SFEIR clarifie deux cadres souvent confondus. Le SDLC (Software Development Life Cycle), normé par ISO/IEC/IEEE 12207 (2017, 2026), structure la production logicielle — recueil des besoins, conception, développement, tests/QA, déploiement, maintenance — avec sa lignée de modèles (Waterfall 1970, cycle en V, itératif/spirale, Agile 2001, DevOps/DevSecOps 2009+) et ses métriques DORA (débit, stabilité, MTTR, change failure rate). Sa finalité : « construire le logiciel correctement et de façon fiable ». Le PDLC (Product Development Life Cycle) est englobant : de l'idéation/discovery au retrait du marché, il vise à « construire le bon produit ». À ne pas confondre avec le PLC de Theodore Levitt (1965), qui décrit une courbe commerciale ; « le PLC observe une courbe, le PDLC organise un travail ».

Articulation : les cycles sont emboîtés — le SDLC est le sous-ensemble du PDLC logé sous sa phase développement. Point critique via les « Four Big Risks » de Marty Cagan (Valeur, Utilisabilité, Faisabilité, Viabilité business) : le SDLC ne traite nativement que la faisabilité technique — « un risque sur quatre ». Une organisation forte en SDLC mais aveugle au PDLC devient la « feature factory » de John Cutler, qui mesure le succès à l'output plutôt qu'à l'outcome.

à mesure que le code devient une commodité, la marge se déplace vers le jugement produit et la gouvernance

SFEIR , sfeir.com

Pourquoi l'IA change tout : l'IA générative comprime le SDLC (Google/JetBrains mai 2026 : ~85 % des devs utilisent des agents de code, ~41 % du nouveau code est généré par IA ; implémentation de semaines à heures). Le goulot se déplace vers l'amont — décider quoi construire (Cagan, avril 2026). Trois conséquences : DORA 2025 (~5 000 pros, 90 % d'adoption) montre une corrélation positive au débit mais négative à la stabilité (corrélations, non causalités) — plus de features non validées, plus de retravail ; Andrew Ng (juil. 2025) rapporte l'inversion du ratio « 1 PM / 4 ingénieurs » vers « 2 PM / 1 ingénieur » ; et le spec-driven development rend la frontière PDLC/SDLC poreuse (la spec devient exécutable par des agents).

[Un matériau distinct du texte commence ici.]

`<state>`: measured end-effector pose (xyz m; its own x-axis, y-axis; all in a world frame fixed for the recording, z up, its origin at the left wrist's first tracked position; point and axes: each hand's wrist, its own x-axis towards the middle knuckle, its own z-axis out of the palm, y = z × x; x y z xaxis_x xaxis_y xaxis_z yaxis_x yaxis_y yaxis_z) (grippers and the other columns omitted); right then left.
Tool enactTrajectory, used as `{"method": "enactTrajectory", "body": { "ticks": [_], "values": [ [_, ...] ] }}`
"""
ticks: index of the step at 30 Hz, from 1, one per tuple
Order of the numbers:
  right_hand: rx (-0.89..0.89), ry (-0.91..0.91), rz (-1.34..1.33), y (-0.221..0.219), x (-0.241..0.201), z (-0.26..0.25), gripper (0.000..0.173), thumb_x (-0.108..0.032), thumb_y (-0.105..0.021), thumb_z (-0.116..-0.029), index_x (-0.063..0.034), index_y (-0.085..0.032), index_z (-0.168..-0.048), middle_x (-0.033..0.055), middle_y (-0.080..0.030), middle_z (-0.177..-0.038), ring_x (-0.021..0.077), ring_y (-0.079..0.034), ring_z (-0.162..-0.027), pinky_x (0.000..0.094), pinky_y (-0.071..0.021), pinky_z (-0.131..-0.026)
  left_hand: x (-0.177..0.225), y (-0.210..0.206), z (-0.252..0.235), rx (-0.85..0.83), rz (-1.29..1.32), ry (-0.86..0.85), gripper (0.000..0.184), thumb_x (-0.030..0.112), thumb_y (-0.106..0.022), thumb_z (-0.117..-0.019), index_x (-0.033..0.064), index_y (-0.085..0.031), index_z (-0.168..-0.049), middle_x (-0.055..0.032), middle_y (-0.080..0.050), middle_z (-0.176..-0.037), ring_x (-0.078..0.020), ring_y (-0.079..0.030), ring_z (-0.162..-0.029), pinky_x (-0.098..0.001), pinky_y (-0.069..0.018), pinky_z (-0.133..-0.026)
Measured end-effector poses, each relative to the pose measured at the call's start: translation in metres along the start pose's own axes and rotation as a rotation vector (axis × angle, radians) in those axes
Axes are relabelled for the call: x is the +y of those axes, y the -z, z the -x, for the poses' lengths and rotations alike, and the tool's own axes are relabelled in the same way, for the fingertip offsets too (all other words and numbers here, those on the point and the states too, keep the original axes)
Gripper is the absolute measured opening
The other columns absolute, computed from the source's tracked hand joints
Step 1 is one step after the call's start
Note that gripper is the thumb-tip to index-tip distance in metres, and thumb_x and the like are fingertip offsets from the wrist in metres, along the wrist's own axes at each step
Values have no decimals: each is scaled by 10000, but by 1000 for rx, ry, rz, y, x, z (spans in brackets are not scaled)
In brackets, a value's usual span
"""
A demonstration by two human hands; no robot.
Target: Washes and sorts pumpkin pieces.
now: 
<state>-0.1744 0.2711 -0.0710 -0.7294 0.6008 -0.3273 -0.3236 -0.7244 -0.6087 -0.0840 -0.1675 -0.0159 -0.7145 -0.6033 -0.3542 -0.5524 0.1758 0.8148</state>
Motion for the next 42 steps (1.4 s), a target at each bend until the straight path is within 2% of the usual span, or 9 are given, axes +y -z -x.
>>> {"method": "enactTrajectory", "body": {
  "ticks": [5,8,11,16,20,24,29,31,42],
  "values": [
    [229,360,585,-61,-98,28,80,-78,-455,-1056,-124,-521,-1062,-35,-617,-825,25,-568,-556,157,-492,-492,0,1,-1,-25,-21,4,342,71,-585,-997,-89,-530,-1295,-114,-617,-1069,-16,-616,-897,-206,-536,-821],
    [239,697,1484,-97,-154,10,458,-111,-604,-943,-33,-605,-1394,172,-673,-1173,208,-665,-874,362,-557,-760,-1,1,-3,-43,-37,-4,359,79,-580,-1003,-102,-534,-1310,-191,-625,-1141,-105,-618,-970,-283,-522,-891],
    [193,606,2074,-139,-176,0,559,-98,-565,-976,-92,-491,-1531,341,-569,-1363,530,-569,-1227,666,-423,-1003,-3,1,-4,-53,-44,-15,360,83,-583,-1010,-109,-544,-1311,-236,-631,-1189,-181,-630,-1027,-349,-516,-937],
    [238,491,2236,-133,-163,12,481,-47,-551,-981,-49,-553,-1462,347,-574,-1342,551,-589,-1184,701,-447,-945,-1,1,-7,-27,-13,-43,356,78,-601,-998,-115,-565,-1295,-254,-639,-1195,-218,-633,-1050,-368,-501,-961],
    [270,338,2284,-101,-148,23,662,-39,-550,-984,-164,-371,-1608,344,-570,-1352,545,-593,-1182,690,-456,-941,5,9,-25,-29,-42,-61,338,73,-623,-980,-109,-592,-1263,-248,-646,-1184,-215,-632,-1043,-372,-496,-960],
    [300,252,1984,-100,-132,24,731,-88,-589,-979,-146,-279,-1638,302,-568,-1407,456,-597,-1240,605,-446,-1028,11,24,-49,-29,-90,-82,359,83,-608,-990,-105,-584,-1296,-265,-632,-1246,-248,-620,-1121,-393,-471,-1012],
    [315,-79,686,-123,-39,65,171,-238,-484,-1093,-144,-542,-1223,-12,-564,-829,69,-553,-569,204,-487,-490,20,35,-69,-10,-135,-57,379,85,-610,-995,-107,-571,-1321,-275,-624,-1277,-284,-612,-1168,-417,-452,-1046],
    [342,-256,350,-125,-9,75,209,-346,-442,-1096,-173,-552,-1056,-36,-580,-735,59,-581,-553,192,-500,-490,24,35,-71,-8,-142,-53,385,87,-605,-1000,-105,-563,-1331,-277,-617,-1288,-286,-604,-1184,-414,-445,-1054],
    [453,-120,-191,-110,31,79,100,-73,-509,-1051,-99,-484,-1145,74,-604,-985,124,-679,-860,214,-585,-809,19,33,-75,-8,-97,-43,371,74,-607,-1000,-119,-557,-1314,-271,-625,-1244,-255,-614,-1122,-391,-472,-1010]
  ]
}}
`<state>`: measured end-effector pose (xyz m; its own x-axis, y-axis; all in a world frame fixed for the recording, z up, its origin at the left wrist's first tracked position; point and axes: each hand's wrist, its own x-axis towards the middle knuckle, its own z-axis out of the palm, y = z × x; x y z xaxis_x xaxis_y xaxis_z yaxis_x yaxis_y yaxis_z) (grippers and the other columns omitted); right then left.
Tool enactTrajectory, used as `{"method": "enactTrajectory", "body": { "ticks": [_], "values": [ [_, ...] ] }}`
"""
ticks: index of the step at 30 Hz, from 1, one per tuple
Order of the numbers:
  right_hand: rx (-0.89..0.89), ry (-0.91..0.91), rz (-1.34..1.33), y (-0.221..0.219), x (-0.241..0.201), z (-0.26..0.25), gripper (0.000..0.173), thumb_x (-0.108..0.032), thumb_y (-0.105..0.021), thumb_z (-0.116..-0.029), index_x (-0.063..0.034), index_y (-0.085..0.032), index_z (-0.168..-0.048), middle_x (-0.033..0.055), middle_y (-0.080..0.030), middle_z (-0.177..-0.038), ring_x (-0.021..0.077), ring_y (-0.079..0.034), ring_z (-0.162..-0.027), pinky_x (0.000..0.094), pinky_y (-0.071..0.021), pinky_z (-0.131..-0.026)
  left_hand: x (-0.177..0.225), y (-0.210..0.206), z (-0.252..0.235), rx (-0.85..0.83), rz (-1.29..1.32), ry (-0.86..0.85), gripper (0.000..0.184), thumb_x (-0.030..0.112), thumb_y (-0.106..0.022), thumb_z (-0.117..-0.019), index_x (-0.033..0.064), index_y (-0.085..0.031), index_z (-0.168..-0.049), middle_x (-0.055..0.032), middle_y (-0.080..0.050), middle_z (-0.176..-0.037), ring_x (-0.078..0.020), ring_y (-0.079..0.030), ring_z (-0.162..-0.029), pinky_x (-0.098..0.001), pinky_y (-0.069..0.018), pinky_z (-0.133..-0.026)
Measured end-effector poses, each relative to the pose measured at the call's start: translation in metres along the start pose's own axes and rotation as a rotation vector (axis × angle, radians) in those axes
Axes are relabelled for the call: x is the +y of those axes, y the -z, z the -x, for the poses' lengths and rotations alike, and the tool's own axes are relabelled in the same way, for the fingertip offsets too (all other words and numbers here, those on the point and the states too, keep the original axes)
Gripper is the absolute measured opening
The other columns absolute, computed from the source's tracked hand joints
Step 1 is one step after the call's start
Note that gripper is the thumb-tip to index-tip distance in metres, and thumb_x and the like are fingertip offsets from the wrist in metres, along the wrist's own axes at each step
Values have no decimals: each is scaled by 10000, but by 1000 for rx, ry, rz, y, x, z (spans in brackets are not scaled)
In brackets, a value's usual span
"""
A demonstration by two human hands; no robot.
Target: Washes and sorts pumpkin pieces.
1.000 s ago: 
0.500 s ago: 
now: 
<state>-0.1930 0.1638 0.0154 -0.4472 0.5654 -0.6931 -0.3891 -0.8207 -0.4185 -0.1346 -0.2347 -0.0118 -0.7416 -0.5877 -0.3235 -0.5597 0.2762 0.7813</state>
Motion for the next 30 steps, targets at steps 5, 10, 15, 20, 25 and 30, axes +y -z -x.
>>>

Recommandations. Pour le DSI : un SDLC augmenté est désormais norme de marché, pas différenciateur — instrumenter la jonction produit, exiger des spécifications exécutables, croiser métriques techniques et d'outcome, refuser le rôle de « fournisseur de features » ; un PDLC artisanal face à un SDLC industrialisé est un « déséquilibre intenable ». Pour le CPO : promotion et mise en demeure — outiller la discovery pour atteindre la parité d'industrialisation. SFEIR positionne son cadre maison (cycle à 11 phases + Software Factory 10x) comme réponse au versant ingénierie, l'articulation des deux cycles étant le levier suivant. Conclusion : « à mesure que le code devient une commodité, la marge se déplace vers le jugement produit et la gouvernance ».